Patient: Shoshanna Tillman

SUBJECTIVE
CC: “I’m here to follow up on my last visit about my joint pain and how tired I am.”

HPI: Shoshanna Tillman is a 39-year-old female who presents to the clinic complaining of
fatigue and joint pain. The joint pain is constant and started 3 months ago. The pain is mostly in
her hands and wrists. The patient also complains of generalized pain. Pain is worse in the
morning. The patient complains of dull, throbbing, and stiff pain in the wrists and hands. The full
body pain is described as stiff and achy. The patient states her current pain is 2 out of 10. Mrs.
Tillman says that hot showers and Diclofenac helps decrease the joint pain. If she uses her hands
for a long period of time, there is an increase in joint pain. The patient also states that sitting too
long also irritates her joint pain. Prior to Diclofenac, the pain is rated as a 3 or 4 out of 10. The
fatigue is constant and started 3 months ago. There are no aggravating or relieving factors for the
fatigue. The fatigue gets worse as the day goes on. The patient also complains of being
intermittently feverish, decrease appetite, and weight loss for the past month. Patient can
complete her activities of daily living without pain, but states that she feels “drained” after and it
takes longer than usual.

PMH: Denies medical history. Denies mental health conditions. Denies environmental hazards.
Denies recent travel.

Past Surgical History: Denies surgical history. The patient has only been hospitalized for her
three deliveries.

Medications:
Diclofenac sodium 50 mg Q12H PRN pain
Ibuprofen 400 mg Q8H PRN pain (discontinued)
IUD levonorgestrel, last replaced 24 months ago

Allergies: Codeine allergy (rash, itching)
Denies allergies to environment, pets, food, medications, or latex.
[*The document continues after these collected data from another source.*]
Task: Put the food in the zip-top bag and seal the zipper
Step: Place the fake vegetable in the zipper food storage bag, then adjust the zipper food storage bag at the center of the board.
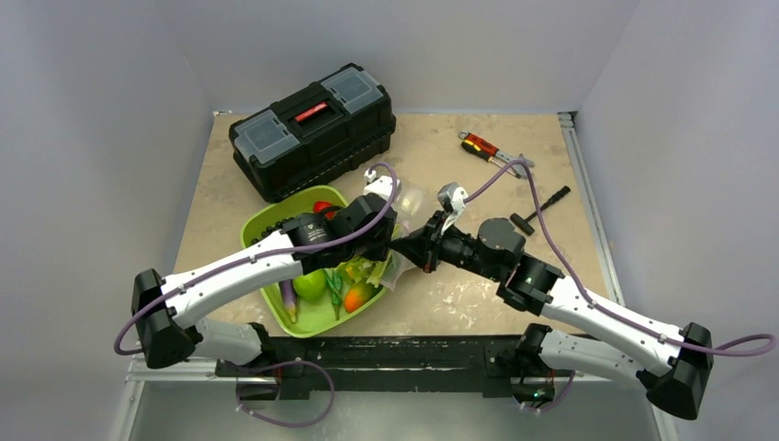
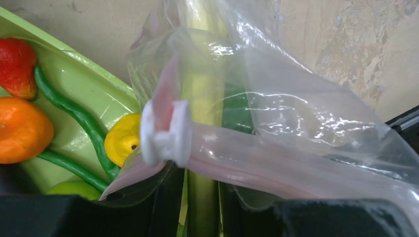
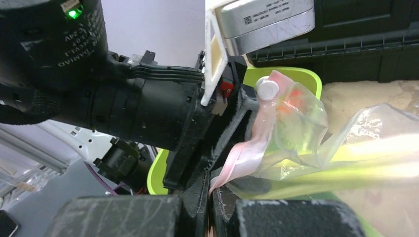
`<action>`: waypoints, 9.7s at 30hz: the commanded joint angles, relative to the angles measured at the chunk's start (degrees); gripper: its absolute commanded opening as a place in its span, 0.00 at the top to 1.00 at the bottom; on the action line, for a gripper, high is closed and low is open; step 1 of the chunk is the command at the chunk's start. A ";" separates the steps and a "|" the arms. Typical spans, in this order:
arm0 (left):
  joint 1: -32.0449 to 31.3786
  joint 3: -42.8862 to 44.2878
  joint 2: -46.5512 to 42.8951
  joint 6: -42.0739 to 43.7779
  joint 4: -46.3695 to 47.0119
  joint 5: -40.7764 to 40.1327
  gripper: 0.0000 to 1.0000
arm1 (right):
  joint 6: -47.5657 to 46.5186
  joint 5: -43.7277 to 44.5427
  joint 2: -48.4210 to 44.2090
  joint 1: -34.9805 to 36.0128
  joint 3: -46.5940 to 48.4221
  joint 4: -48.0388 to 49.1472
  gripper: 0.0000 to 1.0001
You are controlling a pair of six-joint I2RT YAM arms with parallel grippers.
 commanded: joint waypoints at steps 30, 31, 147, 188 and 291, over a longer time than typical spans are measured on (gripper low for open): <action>-6.12 -5.31 -4.58 -10.77 -0.94 -1.46 0.81 | 4.05 2.38 0.03 0.71 -0.27 4.42 1.00; -6.12 -5.43 -5.35 -11.05 -0.23 -2.15 0.89 | 4.10 2.25 0.12 0.70 -0.44 4.44 1.00; 8.74 52.12 37.06 10.13 -12.29 34.50 1.00 | 24.08 20.23 -13.87 -8.69 -16.52 -9.58 1.00; -5.19 18.22 16.77 5.89 -0.93 0.76 1.00 | 19.04 19.85 -17.72 -8.69 -8.63 -21.92 1.00; 8.66 6.77 7.36 -0.44 10.91 26.00 1.00 | 16.23 37.45 -10.36 9.33 7.14 -39.25 0.38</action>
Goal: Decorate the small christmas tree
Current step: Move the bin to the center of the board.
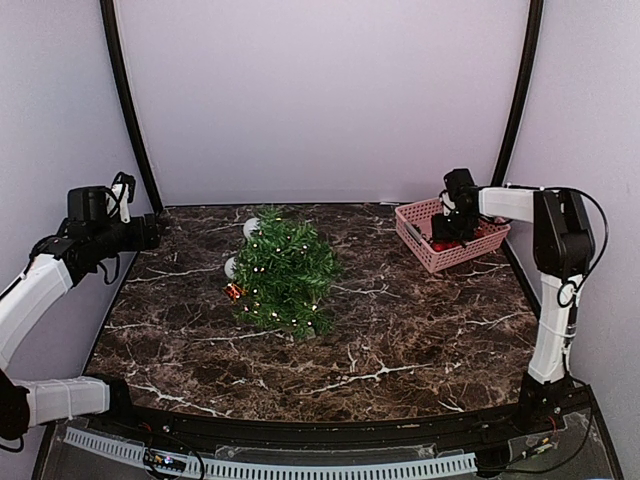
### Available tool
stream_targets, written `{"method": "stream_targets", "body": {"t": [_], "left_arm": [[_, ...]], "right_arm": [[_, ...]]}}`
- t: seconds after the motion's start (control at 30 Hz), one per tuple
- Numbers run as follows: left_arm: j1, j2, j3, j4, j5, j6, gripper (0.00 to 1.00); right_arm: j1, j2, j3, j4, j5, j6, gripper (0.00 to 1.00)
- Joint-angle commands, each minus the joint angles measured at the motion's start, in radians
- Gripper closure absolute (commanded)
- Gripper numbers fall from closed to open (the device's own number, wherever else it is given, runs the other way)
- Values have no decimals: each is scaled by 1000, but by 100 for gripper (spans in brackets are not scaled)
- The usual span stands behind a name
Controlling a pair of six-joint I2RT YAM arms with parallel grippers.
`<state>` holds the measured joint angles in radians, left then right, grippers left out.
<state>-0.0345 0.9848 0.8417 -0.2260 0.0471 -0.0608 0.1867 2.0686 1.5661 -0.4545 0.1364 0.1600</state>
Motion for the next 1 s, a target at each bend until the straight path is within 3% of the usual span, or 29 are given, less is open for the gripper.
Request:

Immunizations: Up to date, including influenza

Family History:
Mother (67) living with no known or reported medical issues.
Father (68) living with no known or reported medical issues.
Brother (34) living with no known or reported medical issues.

Social History: Denies tobacco use, denies illicit drug use. Patient reports social alcohol use, 1-2
times a week with no more than 2 drinks in one sitting.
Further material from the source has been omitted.